**What you will do:** Your answer must be every line below, repeated exactly.

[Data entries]
++++++++
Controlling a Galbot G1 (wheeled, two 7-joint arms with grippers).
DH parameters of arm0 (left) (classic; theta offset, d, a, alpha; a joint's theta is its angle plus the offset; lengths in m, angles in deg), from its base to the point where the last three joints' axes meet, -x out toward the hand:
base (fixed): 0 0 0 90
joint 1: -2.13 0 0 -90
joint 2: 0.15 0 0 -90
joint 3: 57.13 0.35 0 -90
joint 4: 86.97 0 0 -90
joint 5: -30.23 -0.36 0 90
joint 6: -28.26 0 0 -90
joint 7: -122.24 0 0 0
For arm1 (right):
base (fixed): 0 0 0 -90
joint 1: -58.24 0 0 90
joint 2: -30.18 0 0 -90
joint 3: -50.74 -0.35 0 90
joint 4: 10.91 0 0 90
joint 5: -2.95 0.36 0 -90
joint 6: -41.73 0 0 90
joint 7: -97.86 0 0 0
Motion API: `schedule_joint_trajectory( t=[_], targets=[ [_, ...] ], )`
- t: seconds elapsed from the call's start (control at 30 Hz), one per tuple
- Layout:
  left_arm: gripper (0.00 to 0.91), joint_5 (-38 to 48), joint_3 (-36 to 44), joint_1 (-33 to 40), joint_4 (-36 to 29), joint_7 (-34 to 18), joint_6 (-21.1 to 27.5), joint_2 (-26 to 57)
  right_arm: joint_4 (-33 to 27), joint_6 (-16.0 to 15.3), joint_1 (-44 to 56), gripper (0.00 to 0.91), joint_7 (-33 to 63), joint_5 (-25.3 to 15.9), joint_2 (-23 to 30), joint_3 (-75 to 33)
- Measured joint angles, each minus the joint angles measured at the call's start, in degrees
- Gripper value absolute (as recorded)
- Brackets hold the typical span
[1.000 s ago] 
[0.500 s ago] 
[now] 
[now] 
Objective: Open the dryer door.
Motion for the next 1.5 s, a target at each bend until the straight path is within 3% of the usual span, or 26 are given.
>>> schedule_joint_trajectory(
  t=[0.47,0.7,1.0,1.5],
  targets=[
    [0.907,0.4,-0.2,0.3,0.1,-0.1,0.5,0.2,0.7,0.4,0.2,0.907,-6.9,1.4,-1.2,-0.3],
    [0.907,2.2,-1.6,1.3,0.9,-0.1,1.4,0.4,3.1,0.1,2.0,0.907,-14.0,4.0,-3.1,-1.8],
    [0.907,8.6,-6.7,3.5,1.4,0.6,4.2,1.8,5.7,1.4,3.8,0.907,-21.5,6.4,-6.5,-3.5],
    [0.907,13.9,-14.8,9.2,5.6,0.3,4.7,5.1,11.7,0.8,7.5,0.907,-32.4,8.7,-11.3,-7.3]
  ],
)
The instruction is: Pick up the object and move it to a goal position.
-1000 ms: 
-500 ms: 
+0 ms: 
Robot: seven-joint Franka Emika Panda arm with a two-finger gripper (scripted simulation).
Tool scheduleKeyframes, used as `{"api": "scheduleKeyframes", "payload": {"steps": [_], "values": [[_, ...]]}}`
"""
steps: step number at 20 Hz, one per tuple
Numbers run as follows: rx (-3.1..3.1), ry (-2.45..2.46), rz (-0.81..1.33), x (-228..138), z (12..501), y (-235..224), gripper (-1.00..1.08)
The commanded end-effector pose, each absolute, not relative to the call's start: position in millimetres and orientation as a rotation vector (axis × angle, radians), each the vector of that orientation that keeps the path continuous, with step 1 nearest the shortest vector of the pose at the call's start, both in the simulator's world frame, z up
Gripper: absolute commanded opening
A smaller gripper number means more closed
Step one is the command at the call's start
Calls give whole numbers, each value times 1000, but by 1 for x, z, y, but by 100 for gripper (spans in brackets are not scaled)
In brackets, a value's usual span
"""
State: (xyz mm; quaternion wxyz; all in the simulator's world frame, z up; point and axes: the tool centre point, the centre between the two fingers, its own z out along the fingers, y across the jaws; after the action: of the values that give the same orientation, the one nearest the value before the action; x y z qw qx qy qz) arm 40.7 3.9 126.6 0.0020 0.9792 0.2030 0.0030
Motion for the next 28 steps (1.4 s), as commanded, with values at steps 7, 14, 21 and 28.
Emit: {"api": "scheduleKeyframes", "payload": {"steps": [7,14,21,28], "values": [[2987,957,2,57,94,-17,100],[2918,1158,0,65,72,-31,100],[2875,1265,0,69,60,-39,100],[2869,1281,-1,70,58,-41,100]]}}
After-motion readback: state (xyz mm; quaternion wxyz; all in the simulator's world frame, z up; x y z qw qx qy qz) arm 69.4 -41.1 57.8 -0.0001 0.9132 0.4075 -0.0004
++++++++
**Output of the task:**
Controlling a Galbot G1 (wheeled, two 7-joint arms with grippers).
DH parameters of arm0 (left) (classic; theta offset, d, a, alpha; a joint's theta is its angle plus the offset; lengths in m, angles in deg), from its base to the point where the last three joints' axes meet, -x out toward the hand:
base (fixed): 0 0 0 90
joint 1: -2.13 0 0 -90
joint 2: 0.15 0 0 -90
joint 3: 57.13 0.35 0 -90
joint 4: 86.97 0 0 -90
joint 5: -30.23 -0.36 0 90
joint 6: -28.26 0 0 -90
joint 7: -122.24 0 0 0
For arm1 (right):
base (fixed): 0 0 0 -90
joint 1: -58.24 0 0 90
joint 2: -30.18 0 0 -90
joint 3: -50.74 -0.35 0 90
joint 4: 10.91 0 0 90
joint 5: -2.95 0.36 0 -90
joint 6: -41.73 0 0 90
joint 7: -97.86 0 0 0
Motion API: `schedule_joint_trajectory( t=[_], targets=[ [_, ...] ], )`
- t: seconds elapsed from the call's start (control at 30 Hz), one per tuple
- Layout:
  left_arm: gripper (0.00 to 0.91), joint_5 (-38 to 48), joint_3 (-36 to 44), joint_1 (-33 to 40), joint_4 (-36 to 29), joint_7 (-34 to 18), joint_6 (-21.1 to 27.5), joint_2 (-26 to 57)
  right_arm: joint_4 (-33 to 27), joint_6 (-16.0 to 15.3), joint_1 (-44 to 56), gripper (0.00 to 0.91), joint_7 (-33 to 63), joint_5 (-25.3 to 15.9), joint_2 (-23 to 30), joint_3 (-75 to 33)
- Measured joint angles, each minus the joint angles measured at the call's start, in degrees
- Gripper value absolute (as recorded)
- Brackets hold the typical span
[1.000 s ago] 
[0.500 s ago] 
[now] 
[now] 
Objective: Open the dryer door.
Motion for the next 1.5 s, a target at each bend until the straight path is within 3% of the usual span, or 26 are given.
>>> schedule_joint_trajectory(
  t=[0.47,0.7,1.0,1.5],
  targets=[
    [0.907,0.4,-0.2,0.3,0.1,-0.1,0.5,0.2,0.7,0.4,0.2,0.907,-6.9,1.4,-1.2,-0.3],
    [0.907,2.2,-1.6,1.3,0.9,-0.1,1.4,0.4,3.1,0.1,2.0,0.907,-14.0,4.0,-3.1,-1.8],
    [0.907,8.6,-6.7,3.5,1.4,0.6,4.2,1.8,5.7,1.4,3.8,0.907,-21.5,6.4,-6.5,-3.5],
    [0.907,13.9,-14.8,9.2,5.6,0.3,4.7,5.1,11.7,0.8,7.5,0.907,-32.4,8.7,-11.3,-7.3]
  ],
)
The instruction is: Pick up the object and move it to a goal position.
-1000 ms: 
-500 ms: 
+0 ms: 
Robot: seven-joint Franka Emika Panda arm with a two-finger gripper (scripted simulation).
Tool scheduleKeyframes, used as `{"api": "scheduleKeyframes", "payload": {"steps": [_], "values": [[_, ...]]}}`
"""
steps: step number at 20 Hz, one per tuple
Numbers run as follows: rx (-3.1..3.1), ry (-2.45..2.46), rz (-0.81..1.33), x (-228..138), z (12..501), y (-235..224), gripper (-1.00..1.08)
The commanded end-effector pose, each absolute, not relative to the call's start: position in millimetres and orientation as a rotation vector (axis × angle, radians), each the vector of that orientation that keeps the path continuous, with step 1 nearest the shortest vector of the pose at the call's start, both in the simulator's world frame, z up
Gripper: absolute commanded opening
A smaller gripper number means more closed
Step one is the command at the call's start
Calls give whole numbers, each value times 1000, but by 1 for x, z, y, but by 100 for gripper (spans in brackets are not scaled)
In brackets, a value's usual span
"""
State: (xyz mm; quaternion wxyz; all in the simulator's world frame, z up; point and axes: the tool centre point, the centre between the two fingers, its own z out along the fingers, y across the jaws; after the action: of the values that give the same orientation, the one nearest the value before the action; x y z qw qx qy qz) arm 40.7 3.9 126.6 0.0020 0.9792 0.2030 0.0030
Motion for the next 28 steps (1.4 s), as commanded, with values at steps 7, 14, 21 and 28.
Emit: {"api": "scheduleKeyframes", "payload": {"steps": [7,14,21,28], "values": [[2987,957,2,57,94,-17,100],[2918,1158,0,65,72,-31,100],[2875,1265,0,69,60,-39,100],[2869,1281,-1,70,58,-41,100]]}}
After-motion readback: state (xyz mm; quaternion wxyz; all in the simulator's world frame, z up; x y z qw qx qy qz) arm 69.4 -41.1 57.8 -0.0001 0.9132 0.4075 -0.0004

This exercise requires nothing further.